* **Exercise prompt**
Transcribe each entry below exactly. Pictures do not go in the copy.

* **Exercise material**
******

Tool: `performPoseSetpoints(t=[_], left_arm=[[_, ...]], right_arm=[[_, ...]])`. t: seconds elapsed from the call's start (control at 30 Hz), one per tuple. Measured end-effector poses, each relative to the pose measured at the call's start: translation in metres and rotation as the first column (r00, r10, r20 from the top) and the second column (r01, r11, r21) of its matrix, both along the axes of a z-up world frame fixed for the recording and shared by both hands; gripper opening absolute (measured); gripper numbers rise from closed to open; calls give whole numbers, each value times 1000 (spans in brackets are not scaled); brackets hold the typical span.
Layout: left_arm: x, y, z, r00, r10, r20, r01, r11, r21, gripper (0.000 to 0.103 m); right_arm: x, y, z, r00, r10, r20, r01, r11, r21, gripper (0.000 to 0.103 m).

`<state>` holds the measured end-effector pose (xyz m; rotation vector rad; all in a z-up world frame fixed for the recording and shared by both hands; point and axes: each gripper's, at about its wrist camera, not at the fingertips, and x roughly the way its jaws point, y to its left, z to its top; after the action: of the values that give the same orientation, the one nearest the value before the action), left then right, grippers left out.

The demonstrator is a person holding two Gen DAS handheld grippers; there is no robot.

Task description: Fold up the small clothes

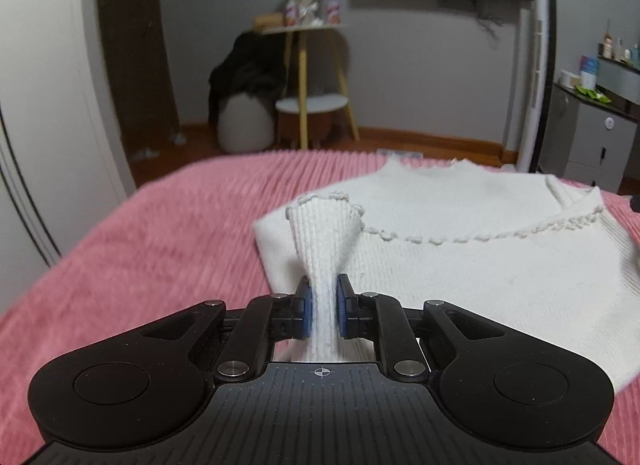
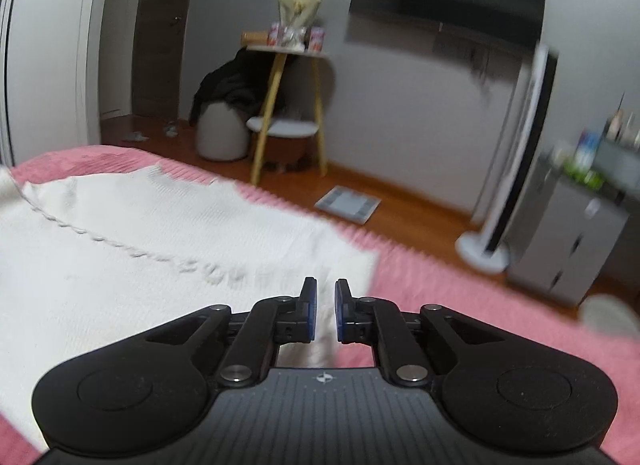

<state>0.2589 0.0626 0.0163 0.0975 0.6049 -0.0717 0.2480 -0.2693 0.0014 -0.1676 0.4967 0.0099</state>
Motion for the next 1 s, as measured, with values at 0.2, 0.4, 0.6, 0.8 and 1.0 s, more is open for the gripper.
performPoseSetpoints(t=[0.2,0.4,0.6,0.8,1.0], left_arm=[[12,-2,-4,997,27,-66,-26,1000,5,15],[-5,-8,-13,1000,13,-28,-11,998,61,15],[-5,-3,-9,1000,19,-12,-19,1000,19,15],[-7,-3,-9,1000,6,-10,-6,1000,20,15],[-5,2,-6,1000,10,-16,-10,1000,5,15]], right_arm=[[20,-12,0,992,14,-122,0,993,114,7],[19,-20,-15,987,-6,-161,31,987,155,34],[15,-11,-14,989,46,-144,-21,985,170,28],[27,-7,-21,983,44,-177,-14,986,168,21],[28,3,-23,981,69,-181,-46,991,126,6]])
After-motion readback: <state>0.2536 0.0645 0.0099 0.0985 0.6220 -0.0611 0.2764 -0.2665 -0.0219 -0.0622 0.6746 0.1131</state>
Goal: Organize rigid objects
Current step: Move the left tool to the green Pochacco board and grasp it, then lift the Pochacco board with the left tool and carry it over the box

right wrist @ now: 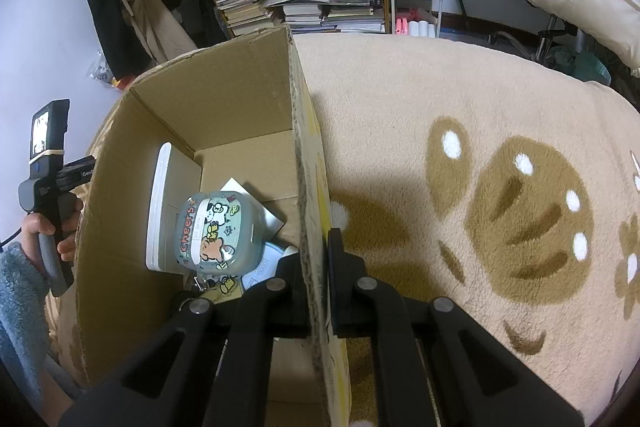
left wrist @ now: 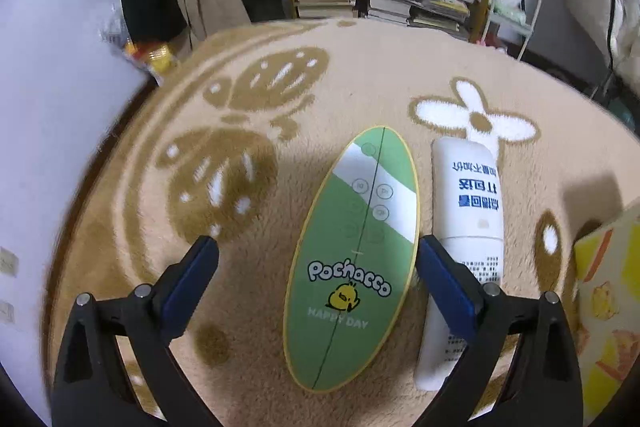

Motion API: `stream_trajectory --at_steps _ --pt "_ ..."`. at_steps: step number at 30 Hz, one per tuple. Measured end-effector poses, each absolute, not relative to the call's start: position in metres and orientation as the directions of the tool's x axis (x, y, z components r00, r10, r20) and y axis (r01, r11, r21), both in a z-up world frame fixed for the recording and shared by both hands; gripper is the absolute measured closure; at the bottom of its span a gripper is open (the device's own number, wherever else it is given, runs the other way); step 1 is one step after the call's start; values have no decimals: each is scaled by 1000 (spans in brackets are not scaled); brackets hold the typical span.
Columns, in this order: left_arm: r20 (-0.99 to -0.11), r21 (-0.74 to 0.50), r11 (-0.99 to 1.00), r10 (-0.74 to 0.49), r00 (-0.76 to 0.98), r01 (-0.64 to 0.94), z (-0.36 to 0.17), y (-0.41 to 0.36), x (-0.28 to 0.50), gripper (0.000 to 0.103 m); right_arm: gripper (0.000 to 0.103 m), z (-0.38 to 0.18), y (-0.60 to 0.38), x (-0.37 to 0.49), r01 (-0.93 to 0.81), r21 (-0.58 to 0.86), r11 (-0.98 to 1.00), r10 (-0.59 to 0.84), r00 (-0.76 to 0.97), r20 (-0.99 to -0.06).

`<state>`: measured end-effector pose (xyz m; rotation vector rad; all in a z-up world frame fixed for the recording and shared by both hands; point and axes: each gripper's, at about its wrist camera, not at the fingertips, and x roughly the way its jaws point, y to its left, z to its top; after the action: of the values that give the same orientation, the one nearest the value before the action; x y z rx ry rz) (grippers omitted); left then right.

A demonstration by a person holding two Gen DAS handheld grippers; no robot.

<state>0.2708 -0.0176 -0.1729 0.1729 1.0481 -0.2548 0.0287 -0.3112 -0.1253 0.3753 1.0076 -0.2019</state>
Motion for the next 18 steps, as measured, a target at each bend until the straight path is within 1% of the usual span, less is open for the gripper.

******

* **Expected answer**
Tool: `performPoseSetpoints(t=[_], left_arm=[[_, ...]], right_arm=[[_, ...]])`. t: seconds elapsed from the call's start (control at 30 Hz), one per tuple. Measured end-effector poses, each relative to the pose measured at the call's start: translation in metres and rotation as the first column (r00, r10, r20 from the top) and the second column (r01, r11, r21) of its matrix, both along the axes of a z-up world frame fixed for the recording and shared by both hands; gripper opening absolute (measured); gripper numbers rise from closed to open; calls give whole numbers, each value times 1000 (spans in brackets are not scaled); brackets hold the typical span.
Layout: left_arm: x, y, z, r00, r10, r20, r01, r11, r21, gripper (0.000 to 0.103 m); right_arm: x, y, z, r00, r10, r20, r01, r11, r21, gripper (0.000 to 0.103 m).

`<state>` holds the measured end-effector pose (xyz m; rotation vector rad; all in a z-up world frame fixed for the recording and shared by both hands; point and axes: each gripper's, at about its wrist camera, not at the fingertips, and x roughly the way its jaws point, y to its left, z to its top; after the action: of the values that give the same orientation, the one nearest the value before the action), left then right, grippers left out.

The demonstrator is a person holding two Gen DAS handheld grippers; there is no robot.

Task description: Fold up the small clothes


<state>0.2589 0.0626 0.0163 0.0975 0.6049 -0.0717 0.2480 -0.2693 0.0014 -0.1676 0.4967 0.0099</state>
Motion for the next 1 s, as measured, with values at 0.2, 0.4, 0.6, 0.8 and 1.0 s, more is open for the gripper.
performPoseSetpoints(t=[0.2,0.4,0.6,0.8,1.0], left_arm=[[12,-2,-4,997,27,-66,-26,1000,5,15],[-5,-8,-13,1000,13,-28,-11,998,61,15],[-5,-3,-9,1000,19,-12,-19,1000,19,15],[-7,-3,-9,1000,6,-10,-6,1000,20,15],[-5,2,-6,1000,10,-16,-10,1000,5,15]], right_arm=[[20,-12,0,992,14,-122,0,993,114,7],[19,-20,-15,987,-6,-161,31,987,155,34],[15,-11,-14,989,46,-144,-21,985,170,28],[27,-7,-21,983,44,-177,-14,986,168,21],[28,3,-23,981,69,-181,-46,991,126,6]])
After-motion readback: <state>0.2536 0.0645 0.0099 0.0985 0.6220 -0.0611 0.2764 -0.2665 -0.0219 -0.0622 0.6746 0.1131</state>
Goal: Organize rigid objects
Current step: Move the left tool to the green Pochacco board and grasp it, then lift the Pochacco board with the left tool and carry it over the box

right wrist @ now: 
left wrist @ now: 

Motion API: `stream_trajectory --at_steps _ --pt "_ ..."`. at_steps: step number at 30 Hz, one per tuple. Measured end-effector poses, each absolute, not relative to the call's start: position in metres and orientation as the directions of the tool's x axis (x, y, z components r00, r10, r20) and y axis (r01, r11, r21), both in a z-up world frame fixed for the recording and shared by both hands; gripper is the absolute measured closure; at the bottom of its span a gripper is open (the device's own number, wherever else it is given, runs the other way); step 1 is one step after the call's start; values have no decimals: each is scaled by 1000 (spans in brackets are not scaled); brackets hold the typical span.
Columns, in this order: left_arm: r20 (-0.99 to -0.11), r21 (-0.74 to 0.50), r11 (-0.99 to 1.00), r10 (-0.74 to 0.49), r00 (-0.76 to 0.98), r01 (-0.64 to 0.94), z (-0.36 to 0.17), y (-0.41 to 0.36), x (-0.28 to 0.50), gripper (0.000 to 0.103 m); right_arm: gripper (0.000 to 0.103 m), z (-0.38 to 0.18), y (-0.60 to 0.38), x (-0.37 to 0.49), r01 (-0.93 to 0.81), r21 (-0.58 to 0.86), r11 (-0.98 to 1.00), r10 (-0.59 to 0.84), r00 (-0.76 to 0.97), r20 (-0.99 to -0.06).

`<state>`: measured end-effector pose (xyz m; rotation vector rad; all in a z-up world frame fixed for the recording and shared by both hands; point and axes: each gripper's, at about its wrist camera, not at the fingertips, and x roughly the way its jaws point, y to its left, z to its top; after the action: of the values that give the same orientation, the one nearest the value before the action; x y z rx ry rz) (grippers omitted); left then right.

A demonstration by a person holding two Gen DAS handheld grippers; no robot.

<state>0.2708 -0.0176 -0.1729 0.1729 1.0481 -0.2548 0.0287 -0.3112 -0.1253 0.3753 1.0076 -0.2019</state>
Motion for the next 18 steps, as measured, a target at each bend until the straight path is within 1% of the usual span, less is open for the gripper.

Work on this exercise is now finished.